■ TASK TO COMPLETE
Using the data below, copy out all lines with the word "record".

Stored entries

.....

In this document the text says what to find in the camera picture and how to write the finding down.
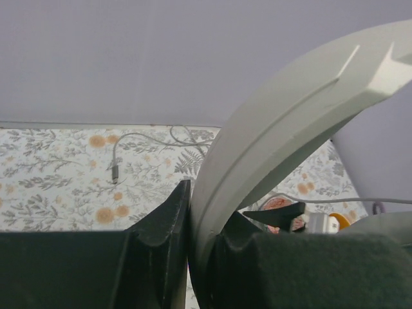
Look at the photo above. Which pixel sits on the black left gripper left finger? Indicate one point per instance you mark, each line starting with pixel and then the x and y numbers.
pixel 143 266

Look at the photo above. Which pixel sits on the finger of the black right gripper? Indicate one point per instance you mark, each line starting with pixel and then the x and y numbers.
pixel 281 217

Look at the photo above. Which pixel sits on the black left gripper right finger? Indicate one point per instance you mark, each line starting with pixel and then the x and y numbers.
pixel 362 267

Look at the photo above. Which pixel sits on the white over-ear headphones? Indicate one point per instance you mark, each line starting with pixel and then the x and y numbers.
pixel 285 121

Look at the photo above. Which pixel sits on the red patterned small bowl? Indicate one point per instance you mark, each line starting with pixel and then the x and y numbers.
pixel 298 223

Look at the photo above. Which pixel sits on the orange small cup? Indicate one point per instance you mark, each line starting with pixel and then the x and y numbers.
pixel 339 221

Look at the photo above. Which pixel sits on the floral table mat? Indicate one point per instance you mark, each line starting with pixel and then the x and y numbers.
pixel 94 179

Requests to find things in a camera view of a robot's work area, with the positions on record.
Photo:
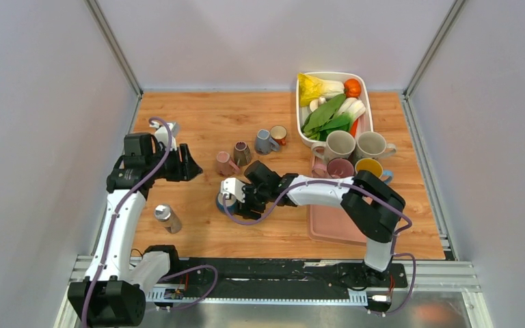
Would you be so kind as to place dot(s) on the yellow napa cabbage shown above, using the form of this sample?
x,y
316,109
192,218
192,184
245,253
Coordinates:
x,y
311,88

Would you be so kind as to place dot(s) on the silver metal bottle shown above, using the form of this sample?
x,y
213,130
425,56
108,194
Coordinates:
x,y
166,216

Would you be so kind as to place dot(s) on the pink upside-down mug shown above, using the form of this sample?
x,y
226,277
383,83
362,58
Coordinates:
x,y
336,168

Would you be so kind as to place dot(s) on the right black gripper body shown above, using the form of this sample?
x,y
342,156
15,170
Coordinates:
x,y
255,199

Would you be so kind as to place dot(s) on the small brown mug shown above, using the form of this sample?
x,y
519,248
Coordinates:
x,y
242,154

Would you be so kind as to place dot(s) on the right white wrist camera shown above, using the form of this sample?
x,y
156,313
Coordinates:
x,y
233,187

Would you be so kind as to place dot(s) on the white mushroom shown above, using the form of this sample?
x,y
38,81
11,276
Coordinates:
x,y
316,103

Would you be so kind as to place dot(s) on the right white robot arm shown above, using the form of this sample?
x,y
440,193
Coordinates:
x,y
375,208

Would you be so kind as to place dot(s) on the white vegetable bin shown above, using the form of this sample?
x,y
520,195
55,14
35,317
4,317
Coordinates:
x,y
366,121

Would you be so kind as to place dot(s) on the grey-blue dotted mug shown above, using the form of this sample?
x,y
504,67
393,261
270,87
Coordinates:
x,y
264,144

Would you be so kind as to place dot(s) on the orange carrot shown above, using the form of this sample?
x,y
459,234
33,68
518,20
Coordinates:
x,y
354,127

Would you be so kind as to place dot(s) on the white bok choy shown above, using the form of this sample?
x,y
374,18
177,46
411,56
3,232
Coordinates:
x,y
350,110

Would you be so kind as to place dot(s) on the pink plastic tray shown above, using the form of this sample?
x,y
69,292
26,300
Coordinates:
x,y
332,225

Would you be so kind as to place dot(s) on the small pink dotted mug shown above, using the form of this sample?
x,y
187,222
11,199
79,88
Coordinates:
x,y
225,166

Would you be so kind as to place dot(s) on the blue butterfly mug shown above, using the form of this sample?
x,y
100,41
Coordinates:
x,y
375,167

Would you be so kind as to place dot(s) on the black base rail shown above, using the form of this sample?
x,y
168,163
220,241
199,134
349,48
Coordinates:
x,y
256,278

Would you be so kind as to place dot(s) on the small orange pumpkin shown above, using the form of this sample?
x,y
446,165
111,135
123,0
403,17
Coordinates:
x,y
352,88

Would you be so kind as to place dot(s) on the orange small mug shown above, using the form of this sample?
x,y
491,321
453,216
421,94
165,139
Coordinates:
x,y
279,133

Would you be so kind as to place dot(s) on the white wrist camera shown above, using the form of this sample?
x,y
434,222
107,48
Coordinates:
x,y
233,187
163,135

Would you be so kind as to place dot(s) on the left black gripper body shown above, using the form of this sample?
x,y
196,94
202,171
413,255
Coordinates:
x,y
172,169

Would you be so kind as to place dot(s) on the green leafy vegetable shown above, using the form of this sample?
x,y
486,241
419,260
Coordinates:
x,y
326,119

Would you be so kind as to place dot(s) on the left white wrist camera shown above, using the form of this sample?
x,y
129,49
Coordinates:
x,y
163,135

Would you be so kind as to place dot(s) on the tall white floral mug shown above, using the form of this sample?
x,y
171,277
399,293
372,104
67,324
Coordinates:
x,y
373,145

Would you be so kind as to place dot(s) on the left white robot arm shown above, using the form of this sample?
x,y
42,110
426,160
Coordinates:
x,y
112,292

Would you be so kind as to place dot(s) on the dark blue round mug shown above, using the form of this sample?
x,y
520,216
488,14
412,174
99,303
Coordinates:
x,y
227,204

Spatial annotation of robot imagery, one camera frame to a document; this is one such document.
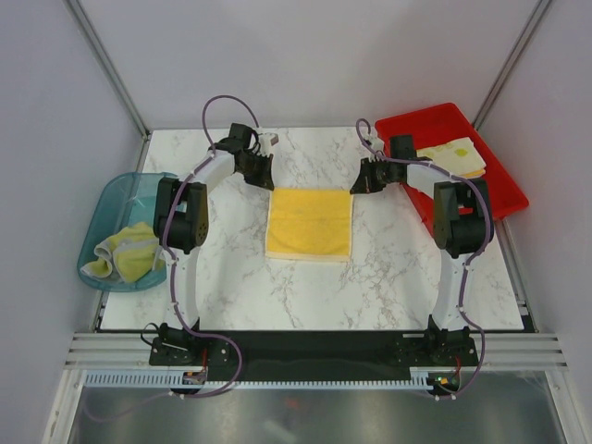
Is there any teal plastic basket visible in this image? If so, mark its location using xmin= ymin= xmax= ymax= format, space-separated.
xmin=77 ymin=172 xmax=174 ymax=292

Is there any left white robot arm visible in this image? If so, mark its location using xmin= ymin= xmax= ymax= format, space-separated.
xmin=153 ymin=123 xmax=278 ymax=331

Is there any yellow towel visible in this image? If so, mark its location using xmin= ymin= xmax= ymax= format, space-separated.
xmin=265 ymin=188 xmax=353 ymax=262

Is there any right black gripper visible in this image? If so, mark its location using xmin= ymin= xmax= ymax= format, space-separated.
xmin=351 ymin=156 xmax=398 ymax=194

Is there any purple cable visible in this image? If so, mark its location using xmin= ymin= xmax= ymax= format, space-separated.
xmin=355 ymin=118 xmax=492 ymax=334
xmin=164 ymin=94 xmax=260 ymax=334

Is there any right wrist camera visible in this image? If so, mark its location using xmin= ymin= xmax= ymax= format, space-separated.
xmin=363 ymin=134 xmax=384 ymax=153

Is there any right aluminium frame post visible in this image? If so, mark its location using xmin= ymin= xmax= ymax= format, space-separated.
xmin=472 ymin=0 xmax=555 ymax=130

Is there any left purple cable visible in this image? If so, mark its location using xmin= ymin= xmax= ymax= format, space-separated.
xmin=164 ymin=94 xmax=260 ymax=334

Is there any grey green towel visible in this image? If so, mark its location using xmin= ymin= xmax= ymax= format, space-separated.
xmin=80 ymin=221 xmax=165 ymax=284

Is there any aluminium frame post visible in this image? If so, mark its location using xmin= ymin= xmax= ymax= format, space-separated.
xmin=472 ymin=0 xmax=555 ymax=130
xmin=64 ymin=0 xmax=152 ymax=139

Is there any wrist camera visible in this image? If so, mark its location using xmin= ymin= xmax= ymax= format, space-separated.
xmin=363 ymin=134 xmax=384 ymax=153
xmin=258 ymin=132 xmax=279 ymax=155

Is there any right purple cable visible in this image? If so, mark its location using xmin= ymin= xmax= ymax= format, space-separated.
xmin=355 ymin=118 xmax=492 ymax=334

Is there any green frog pattern towel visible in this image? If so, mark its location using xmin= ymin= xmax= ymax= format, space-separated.
xmin=417 ymin=137 xmax=487 ymax=179

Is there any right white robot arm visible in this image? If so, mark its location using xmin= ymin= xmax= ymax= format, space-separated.
xmin=350 ymin=134 xmax=494 ymax=331

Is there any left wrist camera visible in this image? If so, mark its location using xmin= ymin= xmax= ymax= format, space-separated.
xmin=258 ymin=132 xmax=279 ymax=155

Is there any left aluminium frame post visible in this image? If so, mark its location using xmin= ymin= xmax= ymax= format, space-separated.
xmin=64 ymin=0 xmax=152 ymax=139

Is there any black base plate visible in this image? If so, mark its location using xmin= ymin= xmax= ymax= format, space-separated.
xmin=149 ymin=327 xmax=478 ymax=383

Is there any grey slotted cable duct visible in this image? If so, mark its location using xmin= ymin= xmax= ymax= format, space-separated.
xmin=83 ymin=367 xmax=461 ymax=391

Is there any red plastic tray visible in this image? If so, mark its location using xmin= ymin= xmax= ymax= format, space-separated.
xmin=375 ymin=103 xmax=529 ymax=221

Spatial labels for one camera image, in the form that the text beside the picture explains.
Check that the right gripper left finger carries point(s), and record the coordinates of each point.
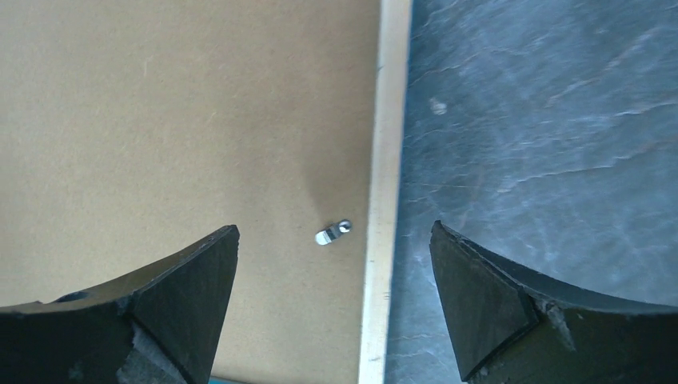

.....

■ OUTPUT OF THE TASK
Requests to find things in a camera view of a robot's work area, with the positions on record.
Check that the right gripper left finger carries point(s), and record the coordinates of each point.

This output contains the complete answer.